### What you need to do
Copy out lines with the word "tell" from the material that follows.

-- Record extracts follows --

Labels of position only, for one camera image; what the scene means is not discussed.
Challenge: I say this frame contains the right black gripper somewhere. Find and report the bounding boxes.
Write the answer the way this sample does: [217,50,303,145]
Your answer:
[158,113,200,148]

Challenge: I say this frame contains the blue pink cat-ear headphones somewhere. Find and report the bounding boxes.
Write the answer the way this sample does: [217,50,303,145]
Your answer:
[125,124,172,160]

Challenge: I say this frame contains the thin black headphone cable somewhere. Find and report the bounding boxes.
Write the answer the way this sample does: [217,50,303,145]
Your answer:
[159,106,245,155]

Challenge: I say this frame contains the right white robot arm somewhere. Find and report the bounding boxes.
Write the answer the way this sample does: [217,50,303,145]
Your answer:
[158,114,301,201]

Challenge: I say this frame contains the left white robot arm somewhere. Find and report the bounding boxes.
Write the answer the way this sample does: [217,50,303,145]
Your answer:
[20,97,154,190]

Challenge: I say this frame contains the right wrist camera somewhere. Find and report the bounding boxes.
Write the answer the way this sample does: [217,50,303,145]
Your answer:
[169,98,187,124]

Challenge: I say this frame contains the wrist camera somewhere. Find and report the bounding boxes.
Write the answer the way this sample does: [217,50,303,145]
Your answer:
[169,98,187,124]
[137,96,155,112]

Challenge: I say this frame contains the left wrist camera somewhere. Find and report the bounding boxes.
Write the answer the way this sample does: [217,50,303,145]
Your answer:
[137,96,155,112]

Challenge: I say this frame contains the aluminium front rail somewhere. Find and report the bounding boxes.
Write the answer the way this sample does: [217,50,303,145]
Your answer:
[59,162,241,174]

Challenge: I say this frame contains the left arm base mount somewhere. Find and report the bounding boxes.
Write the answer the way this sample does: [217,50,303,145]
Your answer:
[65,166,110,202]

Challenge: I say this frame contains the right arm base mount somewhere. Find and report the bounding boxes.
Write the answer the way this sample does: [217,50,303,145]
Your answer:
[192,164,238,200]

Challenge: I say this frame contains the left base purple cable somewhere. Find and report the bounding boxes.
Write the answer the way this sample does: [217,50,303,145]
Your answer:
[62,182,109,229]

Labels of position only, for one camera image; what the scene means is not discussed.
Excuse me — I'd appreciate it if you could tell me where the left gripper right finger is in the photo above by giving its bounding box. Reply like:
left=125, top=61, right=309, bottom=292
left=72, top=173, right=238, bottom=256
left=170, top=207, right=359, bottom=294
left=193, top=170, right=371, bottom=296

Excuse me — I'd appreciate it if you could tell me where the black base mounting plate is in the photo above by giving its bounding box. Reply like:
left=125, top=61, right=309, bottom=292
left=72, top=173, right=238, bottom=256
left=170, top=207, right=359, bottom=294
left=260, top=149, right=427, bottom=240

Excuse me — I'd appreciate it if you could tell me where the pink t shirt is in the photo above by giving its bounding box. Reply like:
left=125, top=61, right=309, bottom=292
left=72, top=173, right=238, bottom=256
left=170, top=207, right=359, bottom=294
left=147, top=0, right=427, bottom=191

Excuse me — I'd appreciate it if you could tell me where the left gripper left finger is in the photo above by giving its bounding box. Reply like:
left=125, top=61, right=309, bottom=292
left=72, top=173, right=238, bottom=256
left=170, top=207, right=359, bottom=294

-- Record extracts concluded --

### Answer to this problem
Excuse me — I'd appreciate it if you could tell me where the left gripper right finger is in the photo above by giving its bounding box. Reply like:
Excuse me — I'd appreciate it if you could tell me where the black base mounting plate is in the photo above by giving its bounding box. Reply like:
Excuse me — I'd appreciate it if you could tell me where the pink t shirt is in the photo above by giving its bounding box. Reply like:
Excuse me — I'd appreciate it if you could tell me where the left gripper left finger is in the photo above by giving its bounding box. Reply like:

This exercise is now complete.